O cerrado, segundo maior bioma do país, é paisagem dominante no Tocantins, onde fica a região do Jalapão (Fotos: Divulgação/ISPN).

O desmatamento avança no cerrado de forma assustadora: é estimado em 1,1% ao ano, ou 22 mil quilômetros quadrados, e já atingiu pelo menos 39% da região. Segundo Donald Sawyer, professor do Centro de Desenvolvimento Sustentável da Universidade de Brasília (UnB) e assessor do ISPN, o desflorestamento no cerrado é proporcionalmente bem maior do que na Amazônia. “Enquanto na região amazônica 700 mil km 2 já foram desmatados, no cerrado, que ocupa uma área de aproximadamente a metade da extensão da Amazônia, esse número chega a pelo menos 800 mil km 2 .”

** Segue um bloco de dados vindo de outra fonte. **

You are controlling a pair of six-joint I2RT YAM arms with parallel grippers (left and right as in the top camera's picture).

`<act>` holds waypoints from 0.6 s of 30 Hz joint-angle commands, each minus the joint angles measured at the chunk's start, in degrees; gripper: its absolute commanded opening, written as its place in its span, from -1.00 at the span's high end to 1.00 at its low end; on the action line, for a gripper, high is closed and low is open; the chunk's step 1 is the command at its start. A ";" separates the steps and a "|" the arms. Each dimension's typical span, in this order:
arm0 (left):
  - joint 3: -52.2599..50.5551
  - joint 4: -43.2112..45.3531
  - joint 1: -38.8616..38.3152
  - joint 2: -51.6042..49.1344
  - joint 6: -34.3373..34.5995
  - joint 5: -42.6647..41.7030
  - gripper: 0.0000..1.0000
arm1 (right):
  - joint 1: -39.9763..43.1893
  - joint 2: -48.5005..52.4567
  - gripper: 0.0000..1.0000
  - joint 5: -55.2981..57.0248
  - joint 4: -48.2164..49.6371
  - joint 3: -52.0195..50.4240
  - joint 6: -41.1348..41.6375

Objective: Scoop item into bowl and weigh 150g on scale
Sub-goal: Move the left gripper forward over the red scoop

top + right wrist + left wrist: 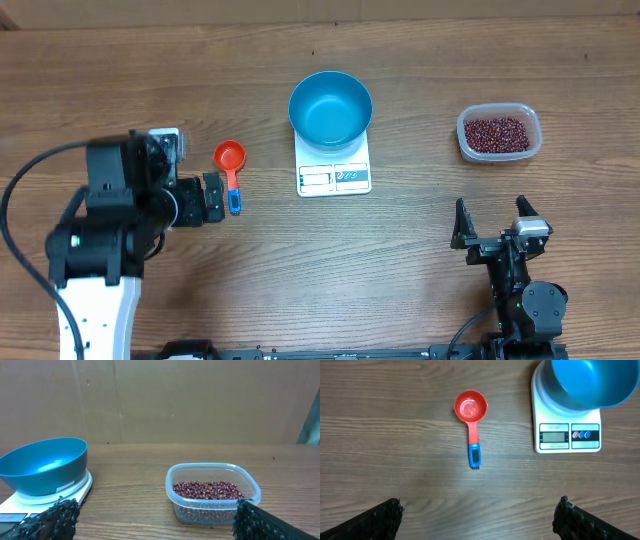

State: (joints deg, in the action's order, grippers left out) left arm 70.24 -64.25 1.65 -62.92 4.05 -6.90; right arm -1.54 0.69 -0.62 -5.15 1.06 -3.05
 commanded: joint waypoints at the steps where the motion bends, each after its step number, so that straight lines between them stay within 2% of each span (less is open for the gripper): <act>1: 4.13 -1.31 0.20 -4.55 -1.33 -0.61 -0.99 | -0.33 -0.52 -1.00 0.55 0.28 -0.61 -0.04; 11: 9.33 -5.92 0.15 -13.99 -2.01 -0.66 -0.99 | -0.33 -0.52 -1.00 0.55 0.28 -0.61 -0.04; 18: 17.42 -12.09 -0.59 -19.52 -2.82 -0.61 -0.99 | -0.33 -0.52 -1.00 0.55 0.28 -0.61 -0.04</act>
State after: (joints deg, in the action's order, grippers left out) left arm 83.72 -75.05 1.61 -80.77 2.74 -6.90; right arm -1.54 0.69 -0.60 -5.15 1.06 -3.01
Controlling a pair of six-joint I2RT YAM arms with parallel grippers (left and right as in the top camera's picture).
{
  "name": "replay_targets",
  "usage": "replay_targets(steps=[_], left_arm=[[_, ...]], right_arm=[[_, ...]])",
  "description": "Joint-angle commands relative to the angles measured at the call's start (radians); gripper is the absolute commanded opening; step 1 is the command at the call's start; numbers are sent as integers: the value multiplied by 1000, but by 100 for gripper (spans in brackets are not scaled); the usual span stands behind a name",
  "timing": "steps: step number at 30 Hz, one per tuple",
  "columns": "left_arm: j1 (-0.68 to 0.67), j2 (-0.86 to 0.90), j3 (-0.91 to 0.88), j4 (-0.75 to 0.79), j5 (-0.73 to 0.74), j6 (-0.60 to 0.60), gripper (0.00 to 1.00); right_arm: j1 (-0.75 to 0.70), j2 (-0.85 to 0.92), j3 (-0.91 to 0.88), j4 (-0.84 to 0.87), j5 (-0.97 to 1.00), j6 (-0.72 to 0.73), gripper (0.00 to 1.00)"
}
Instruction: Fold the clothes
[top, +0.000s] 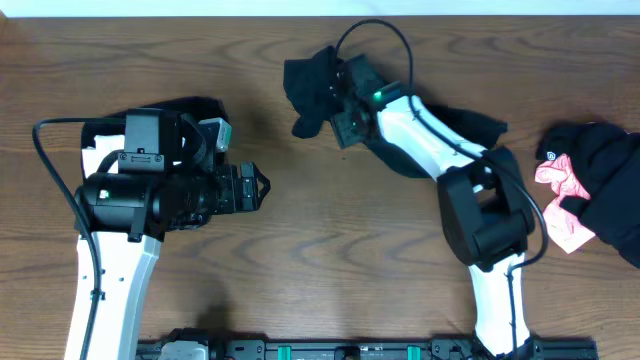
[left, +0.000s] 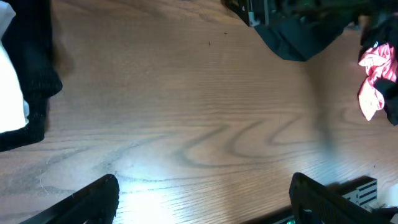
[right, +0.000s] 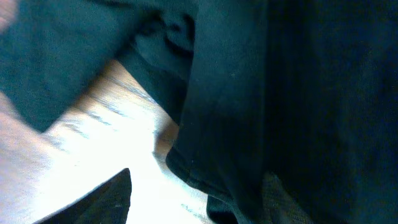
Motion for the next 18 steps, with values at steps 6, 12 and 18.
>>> replay_targets(steps=[6, 12, 18], left_arm=[[-4, 4, 5, -2, 14, 10, 89], [-4, 4, 5, -1, 14, 10, 89], [-4, 4, 5, -1, 14, 10, 89]], right_arm=[[5, -72, 30, -59, 143, 58, 7], [4, -347, 38, -153, 104, -53, 1], [2, -553, 37, -168, 102, -77, 2]])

Segundo maior bioma do país, o cerrado tem mais de dois milhões de quilômetros quadrados. É a paisagem dominante de Goiás, Distrito Federal, Tocantins, Minas Gerais, Mato Grosso e Mato Grosso do Sul e de parte do Maranhão, da Bahia, de São Paulo e do Paraná, além de ocorrer em áreas em Roraima, Amapá e Pará.

Com um clima caracterizado por longo período seco, o cerrado tem uma vegetação bem adaptada, com troncos torcidos e raízes profundas. Mais de 10 mil espécies de plantas e 1.575 de animais compõem sua biodiversidade. E eles perdem seu hábitat a cada dia por causa da expansão da fronteira agrícola.

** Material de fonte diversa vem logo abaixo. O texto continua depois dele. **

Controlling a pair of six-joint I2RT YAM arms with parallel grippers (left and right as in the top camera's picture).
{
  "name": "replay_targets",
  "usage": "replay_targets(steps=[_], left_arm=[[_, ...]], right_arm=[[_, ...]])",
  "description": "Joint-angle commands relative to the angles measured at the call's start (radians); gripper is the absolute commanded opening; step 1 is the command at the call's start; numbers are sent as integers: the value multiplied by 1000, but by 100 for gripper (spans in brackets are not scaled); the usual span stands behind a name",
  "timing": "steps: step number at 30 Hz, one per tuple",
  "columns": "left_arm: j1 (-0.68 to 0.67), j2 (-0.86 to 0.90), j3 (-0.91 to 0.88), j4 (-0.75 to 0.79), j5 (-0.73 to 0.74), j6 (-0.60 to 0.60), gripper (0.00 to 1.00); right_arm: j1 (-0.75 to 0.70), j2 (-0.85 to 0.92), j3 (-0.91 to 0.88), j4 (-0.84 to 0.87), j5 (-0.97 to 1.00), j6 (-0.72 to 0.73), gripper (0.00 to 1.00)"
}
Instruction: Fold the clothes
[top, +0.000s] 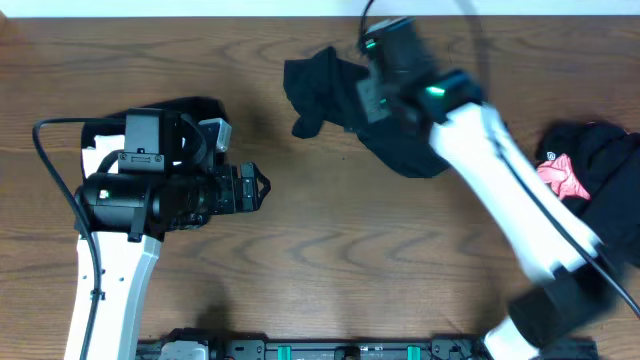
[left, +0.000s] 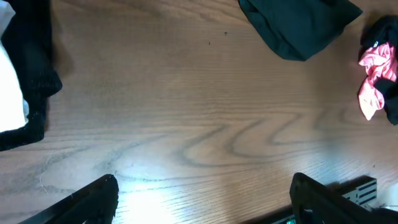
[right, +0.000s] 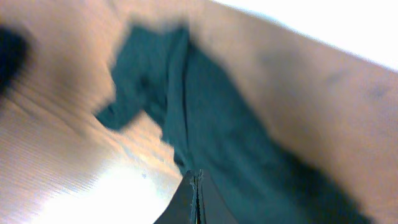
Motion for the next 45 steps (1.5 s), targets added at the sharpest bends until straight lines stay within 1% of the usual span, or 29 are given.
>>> replay_targets(steps=[1, 5, 8, 9, 14, 16, 21, 24, 29, 31, 32, 34, 35, 37, 40, 42, 45], left_arm=[[-4, 4, 5, 1, 14, 10, 89], [-4, 4, 5, 1, 14, 10, 89], [-4, 4, 5, 3, 14, 10, 89], [-4, 3, 5, 4, 14, 10, 89], [-4, 4, 5, 4, 14, 10, 89], [-4, 3, 5, 3, 14, 10, 89], [-4, 4, 5, 0, 14, 10, 89], [-4, 4, 5, 1, 14, 10, 90], [-4, 4, 5, 1, 14, 10, 90], [-4, 4, 5, 0, 14, 10, 89], [-4, 3, 5, 0, 14, 10, 90], [-4, 4, 5, 0, 14, 10, 89], [-4, 3, 5, 0, 14, 10, 90], [-4, 3, 5, 1, 14, 10, 89], [-4, 3, 5, 0, 14, 10, 89], [-4, 3, 5, 0, 14, 10, 89], [-4, 4, 5, 0, 14, 10, 89]], right_arm=[[1, -92, 15, -10, 1, -39, 3], [-4, -81, 6, -37, 0, -38, 16], [-4, -33, -23, -29, -29, -39, 29], [-2, 2, -30, -21, -45, -39, 37], [4, 178, -31, 9, -55, -39, 55], [3, 256, -31, 26, -48, -39, 59], [4, 396, -31, 74, -34, -65, 64], [3, 448, -31, 105, 7, -70, 67], [-4, 502, -31, 165, 102, -80, 69], [-6, 513, -31, 171, 122, -79, 64], [-8, 513, -31, 171, 127, -79, 56], [-11, 510, -30, 172, 142, -75, 34], [-11, 507, -29, 171, 154, -74, 26], [-11, 492, -28, 166, 174, -72, 15], [-6, 438, -27, 129, 167, -71, 5], [-1, 388, -27, 106, 148, -72, 3], [5, 269, -27, 57, 123, -84, 3]])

Indústria canavieira a todo vapor
No estudo, foram analisados mapas do Instituto Nacional de Pesquisas Espaciais (Inpe), do Instituto Brasileiro de Geografia e Estatística (IBGE) e do Ministério do Meio Ambiente. A análise mostrou que a indústria canavieira segue a todo vapor em regiões de cerrado: além da ampliação das plantações, novas usinas estão sendo construídas. Só em São Paulo já existem 27 usinas de produção de etanol. Goiás deverá ter em breve um total de 40 e Minas Gerais deverá ganhar mais 14, além das 31 já instaladas.

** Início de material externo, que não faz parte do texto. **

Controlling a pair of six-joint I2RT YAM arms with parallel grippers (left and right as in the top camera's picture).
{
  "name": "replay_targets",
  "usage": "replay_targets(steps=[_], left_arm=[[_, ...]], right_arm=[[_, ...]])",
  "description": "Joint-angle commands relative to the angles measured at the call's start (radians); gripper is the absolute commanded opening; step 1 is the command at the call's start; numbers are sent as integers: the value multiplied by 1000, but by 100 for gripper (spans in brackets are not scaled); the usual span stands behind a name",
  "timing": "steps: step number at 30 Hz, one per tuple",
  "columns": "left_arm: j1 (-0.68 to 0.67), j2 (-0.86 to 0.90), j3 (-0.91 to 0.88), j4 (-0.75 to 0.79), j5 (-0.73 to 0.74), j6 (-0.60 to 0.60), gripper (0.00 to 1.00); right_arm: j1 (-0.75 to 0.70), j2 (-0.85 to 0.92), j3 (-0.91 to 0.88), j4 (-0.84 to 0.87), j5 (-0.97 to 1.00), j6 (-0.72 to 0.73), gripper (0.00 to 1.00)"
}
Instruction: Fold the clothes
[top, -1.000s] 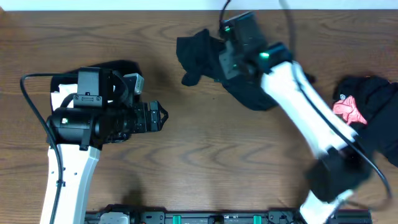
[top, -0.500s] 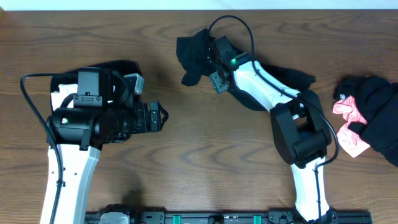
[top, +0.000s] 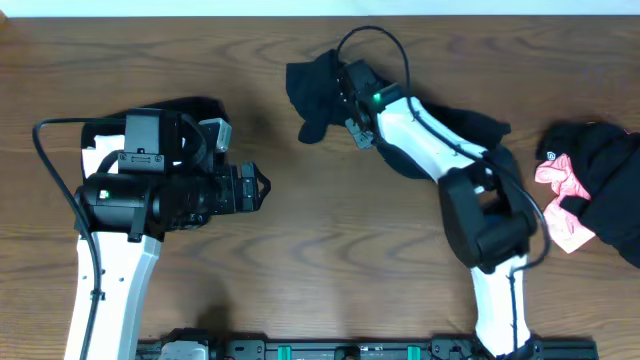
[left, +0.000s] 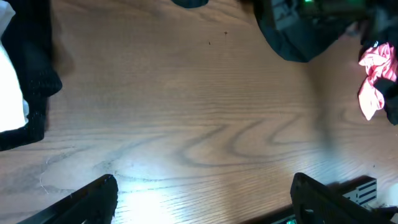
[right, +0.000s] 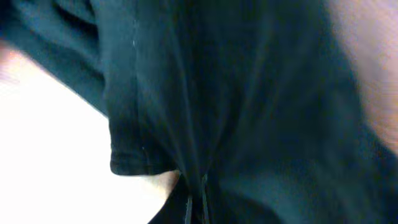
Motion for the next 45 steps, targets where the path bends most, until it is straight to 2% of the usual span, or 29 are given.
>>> replay_targets(steps=[1, 5, 10, 21, 23, 25, 26, 29, 32, 36, 40, 45], left_arm=[[-4, 4, 5, 0, 14, 10, 89], [-4, 3, 5, 0, 14, 10, 89], [-4, 4, 5, 8, 14, 10, 89], [-4, 4, 5, 12, 14, 10, 89], [-6, 4, 5, 12, 17, 10, 89], [-18, 5, 5, 18, 17, 10, 89], [-31, 7, 5, 25, 17, 10, 89], [-58, 13, 5, 33, 13, 10, 87], [-69, 14, 5, 39, 13, 10, 87], [-69, 14, 5, 54, 12, 10, 87], [-69, 15, 5, 57, 5, 10, 88], [-69, 15, 5, 56, 5, 10, 88]], right_arm=[[6, -198, 6, -38, -9, -31, 3], [3, -375, 6, -95, -22, -117, 6], [4, -508, 6, -104, -31, -148, 10], [3, -540, 6, -149, -40, -153, 12], [0, -539, 6, -166, -39, -106, 22], [-17, -537, 6, -190, -25, 55, 36], [-35, -534, 6, -218, -29, 183, 41], [-73, -512, 3, -280, -86, 313, 47], [-97, -451, -16, -321, -191, 311, 56], [-82, -356, -73, -325, -280, 221, 60], [-22, -277, -151, -254, -246, 84, 65], [36, -242, -259, -126, -168, 82, 66]])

Mais de 10 mil espécies de plantas e 1.575 de animais compõem a biodiversidade do cerrado. A imagem mostra um buritizal no Mato Grosso.

“O governo fala muito em evitar a expansão da cana para a Amazônia, onde não será permitida a construção de usinas canavieiras. No entanto, não há qualquer política de restrição no cerrado”, alerta Sawyer.

Segundo o pesquisador, a expansão da fronteira agrícola é antagônica à atividade agroextrativista e à pequena produção familiar. “Desmatar para plantar cana afeta diretamente as populações rurais do cerrado, porque as pessoas passam a trabalhar nas plantações, sob condições precárias, o que altera seus padrões de consumo e prejudica a agricultura familiar e o uso sustentável da biodiversidade.” O uso mais adequado da terra também estimularia a permanência dos pequenos produtores agroextrativistas no campo e reduziria sua migração para as periferias urbanas.

O que ainda pode ser feito
Para a equipe do ISPN, a primeira medida para conter o desmatamento no cerrado é estimular a criação de novas áreas de conservação ambiental. “Apenas 4% do cerrado são protegidos por unidades de conservação, como parques nacionais e reservas biológicas”, ressalta Sawyer. A meta internacional é aumentar esse valor para 10%.

Mas, segundo o pesquisador, criar áreas de preservação não é suficiente para proteger o ecossistema do cerrado, incluindo os recursos hídricos e o clima. Ele reforça a necessidade de políticas governamentais para o uso adequado da terra, de forma a promover o desenvolvimento sustentável na região. “Ao contrário da Amazônia, o cerrado não dispõe de um sistema de vigilância ou de políticas eficazes para conciliar o crescimento econômico e a conservação.”

Sawyer sugere que os canaviais sejam expandidos para áreas já desmatadas, como as pastagens, a fim de se evitarem maiores danos à biodiversidade e ajudar a combater o aquecimento global. “O agronegócio do etanol pode diminuir as emissões de gases do efeito estufa por um lado, mas, em compensação, desmata muito mais que a agricultura familiar, gerando emissões diretamente, além daquelas geradas no ciclo total de produção”, pondera. “Todo esse conjunto tem que ser avaliado.”

O pesquisador reconhece o valor do etanol como fonte de energia limpa e sua importância para o desenvolvimento econômico do país. Mas ressalta: “Diante do aquecimento global, o mundo só se preocupam com a Amazônia. Precisamos preservar o cerrado e buscar um desenvolvimento mais sustentável e inteligente.”